PROBLEM TO WORK ON |
Pictures found in the material must be left out, and every line returned as written.

_ _ _

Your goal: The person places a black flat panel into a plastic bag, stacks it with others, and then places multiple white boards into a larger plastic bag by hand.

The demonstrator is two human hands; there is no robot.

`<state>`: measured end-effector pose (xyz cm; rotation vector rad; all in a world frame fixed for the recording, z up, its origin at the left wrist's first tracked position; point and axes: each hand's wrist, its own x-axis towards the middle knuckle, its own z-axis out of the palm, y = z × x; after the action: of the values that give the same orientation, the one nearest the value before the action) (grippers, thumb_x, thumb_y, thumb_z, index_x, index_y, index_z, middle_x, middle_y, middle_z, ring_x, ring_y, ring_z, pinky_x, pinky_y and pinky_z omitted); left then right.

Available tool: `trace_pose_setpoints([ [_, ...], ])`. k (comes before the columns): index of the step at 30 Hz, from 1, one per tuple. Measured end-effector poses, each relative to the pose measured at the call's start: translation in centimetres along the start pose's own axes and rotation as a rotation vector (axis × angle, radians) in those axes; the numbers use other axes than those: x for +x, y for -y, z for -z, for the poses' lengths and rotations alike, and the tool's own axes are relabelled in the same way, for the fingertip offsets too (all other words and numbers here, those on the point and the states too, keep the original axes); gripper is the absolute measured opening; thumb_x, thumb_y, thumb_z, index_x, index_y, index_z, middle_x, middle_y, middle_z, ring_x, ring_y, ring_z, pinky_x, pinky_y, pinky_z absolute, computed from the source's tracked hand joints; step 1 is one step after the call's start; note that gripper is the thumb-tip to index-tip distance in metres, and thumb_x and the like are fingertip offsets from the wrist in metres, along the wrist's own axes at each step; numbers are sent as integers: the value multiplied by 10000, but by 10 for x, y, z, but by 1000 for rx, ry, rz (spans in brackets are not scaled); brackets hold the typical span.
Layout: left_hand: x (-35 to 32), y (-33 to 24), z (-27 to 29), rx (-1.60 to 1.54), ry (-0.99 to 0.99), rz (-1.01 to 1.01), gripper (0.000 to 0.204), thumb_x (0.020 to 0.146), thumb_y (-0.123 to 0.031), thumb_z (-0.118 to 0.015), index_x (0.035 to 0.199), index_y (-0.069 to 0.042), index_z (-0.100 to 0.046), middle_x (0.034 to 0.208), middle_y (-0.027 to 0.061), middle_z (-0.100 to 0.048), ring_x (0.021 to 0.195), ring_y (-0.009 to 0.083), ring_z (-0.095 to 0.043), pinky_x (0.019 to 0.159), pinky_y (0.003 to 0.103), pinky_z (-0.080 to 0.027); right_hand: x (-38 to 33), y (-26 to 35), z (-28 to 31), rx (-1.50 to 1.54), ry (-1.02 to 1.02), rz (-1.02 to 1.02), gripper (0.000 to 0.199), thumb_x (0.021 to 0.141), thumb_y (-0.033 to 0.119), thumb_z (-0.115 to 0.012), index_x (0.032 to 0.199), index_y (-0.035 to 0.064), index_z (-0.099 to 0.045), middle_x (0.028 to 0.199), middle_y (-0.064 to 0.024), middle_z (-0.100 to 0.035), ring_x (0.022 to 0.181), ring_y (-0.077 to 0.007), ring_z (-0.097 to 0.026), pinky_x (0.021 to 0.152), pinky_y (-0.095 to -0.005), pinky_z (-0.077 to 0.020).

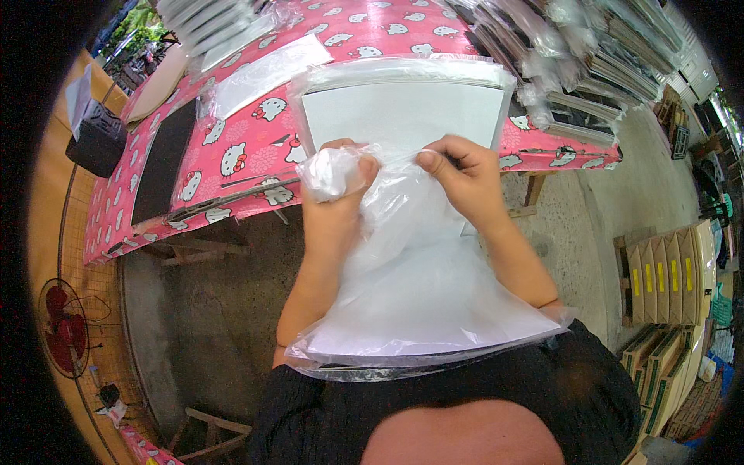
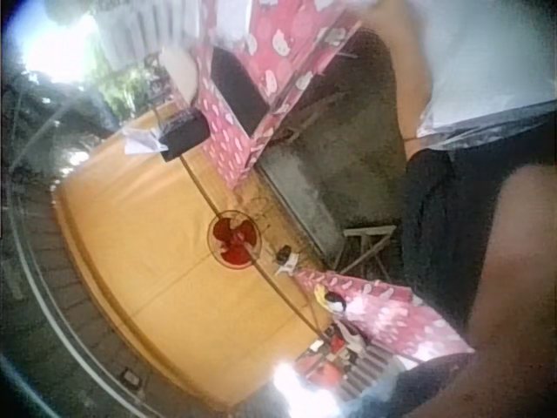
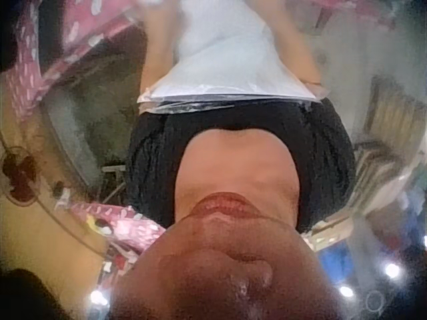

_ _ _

TASK OUTPUT |
Your goal: The person places a black flat panel into a plastic bag, stacks it with others, and then places multiple white boards into a larger plastic bag by hand.

The demonstrator is two human hands; there is no robot.

`<state>`: measured end-effector pose (xyz cm; rotation vector rad; all in a world frame fixed for the recording, z up, its origin at the left wrist's first tracked position; point and axes: each hand's wrist, its own x-axis towards the middle knuckle, its own z-axis out of the palm, y = z × x; after the action: of the values that give the same orientation, the one nearest the value before the action) (grippers, thumb_x, thumb_y, thumb_z, index_x, index_y, index_z, middle_x, middle_y, middle_z, ring_x, ring_y, ring_z, pinky_x, pinky_y and pinky_z omitted); left then right.

Available tool: `trace_pose_setpoints([ [_, ...], ])`. k (comes before the columns): index of the step at 30 Hz, from 1, one per tuple. Measured end-effector poses, each relative to the pose measured at the call's start: translation in centimetres along the start pose's own axes and rotation as a rotation vector (axis × angle, radians) in those axes; the numbers use other axes than those: x for +x, y for -y, z for -z, for the poses' lengths and rotations alike, and the tool's own axes are relabelled in the same way, for the fingertip offsets too (all other words and numbers here, those on the point and the states too, keep the original axes); gripper is the absolute measured opening; thumb_x, thumb_y, thumb_z, index_x, index_y, index_z, middle_x, middle_y, middle_z, ring_x, ring_y, ring_z, pinky_x, pinky_y, pinky_z absolute, computed from the source's tracked hand joints; step 1 is one step after the call's start; note that gripper is the thumb-tip to index-tip distance in metres, and thumb_x and the like are fingertip offsets from the wrist in metres, along the wrist's own axes at each step; numbers are sent as integers: the value multiplied by 10000, but by 10 for x, y, z, but by 1000 for rx, ry, rz (spans in brackets are not scaled); brackets hold the typical span.
Layout: left_hand: x (-35 to 32), y (-33 to 24), z (-27 to 29), rx (-1.60 to 1.54), ry (-0.99 to 0.99), rz (-1.01 to 1.01), gripper (0.000 to 0.204), thumb_x (0.020 to 0.146), thumb_y (-0.123 to 0.031), thumb_z (-0.118 to 0.015), index_x (0.035 to 0.199), index_y (-0.069 to 0.042), index_z (-0.100 to 0.046), middle_x (0.034 to 0.208), middle_y (-0.027 to 0.061), middle_z (-0.100 to 0.048), ring_x (0.021 to 0.195), ring_y (-0.009 to 0.083), ring_z (-0.095 to 0.043), pinky_x (0.019 to 0.159), pinky_y (0.003 to 0.103), pinky_z (-0.080 to 0.027); right_hand: x (-38 to 33), y (-26 to 35), z (-28 to 31), rx (-1.50 to 1.54), ry (-1.02 to 1.02), rz (-1.02 to 1.02), gripper (0.000 to 0.199), thumb_x (0.021 to 0.141), thumb_y (-0.033 to 0.119), thumb_z (-0.115 to 0.012), index_x (0.032 to 0.199), index_y (-0.035 to 0.064), index_z (-0.099 to 0.045), middle_x (0.028 to 0.199), middle_y (-0.064 to 0.024), middle_z (-0.100 to 0.035), ring_x (0.022 to 0.181), ring_y (-0.077 to 0.007), ring_z (-0.097 to 0.026), pinky_x (0.021 to 0.152), pinky_y (-0.095 to -0.005), pinky_z (-0.077 to 0.020).

The required output is now complete.